> **Dataset content**:
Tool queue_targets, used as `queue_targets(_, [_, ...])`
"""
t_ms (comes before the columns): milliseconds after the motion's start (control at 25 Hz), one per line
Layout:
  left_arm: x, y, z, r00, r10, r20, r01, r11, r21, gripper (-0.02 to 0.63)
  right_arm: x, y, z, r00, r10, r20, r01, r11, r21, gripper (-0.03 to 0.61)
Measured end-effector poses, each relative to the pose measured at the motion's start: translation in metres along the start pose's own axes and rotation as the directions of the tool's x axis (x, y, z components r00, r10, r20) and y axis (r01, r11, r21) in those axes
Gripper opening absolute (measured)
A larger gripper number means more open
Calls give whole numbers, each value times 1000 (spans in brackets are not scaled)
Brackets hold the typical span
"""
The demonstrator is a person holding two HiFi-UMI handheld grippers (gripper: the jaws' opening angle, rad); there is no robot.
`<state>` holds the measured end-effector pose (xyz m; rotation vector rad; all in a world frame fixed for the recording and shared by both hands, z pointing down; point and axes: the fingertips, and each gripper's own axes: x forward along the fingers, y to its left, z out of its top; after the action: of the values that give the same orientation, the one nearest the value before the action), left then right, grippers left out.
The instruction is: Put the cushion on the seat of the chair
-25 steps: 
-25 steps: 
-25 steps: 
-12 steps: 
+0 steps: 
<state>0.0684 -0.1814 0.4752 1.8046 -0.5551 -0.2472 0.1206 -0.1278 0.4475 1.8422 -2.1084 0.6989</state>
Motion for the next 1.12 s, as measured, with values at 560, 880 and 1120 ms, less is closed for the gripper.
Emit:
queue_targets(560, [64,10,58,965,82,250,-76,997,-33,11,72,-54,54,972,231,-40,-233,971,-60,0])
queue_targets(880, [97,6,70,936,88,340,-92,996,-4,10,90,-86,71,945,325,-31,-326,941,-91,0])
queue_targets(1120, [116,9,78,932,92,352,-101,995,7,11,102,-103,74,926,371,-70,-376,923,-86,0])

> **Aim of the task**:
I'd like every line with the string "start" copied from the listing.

> **Answer to the problem**:
t_ms (comes before the columns): milliseconds after the motion's start (control at 25 Hz), one per line
Measured end-effector poses, each relative to the pose measured at the motion's start: translation in metres along the start pose's own axes and rotation as the directions of the tool's x axis (x, y, z components r00, r10, r20) and y axis (r01, r11, r21) in those axes

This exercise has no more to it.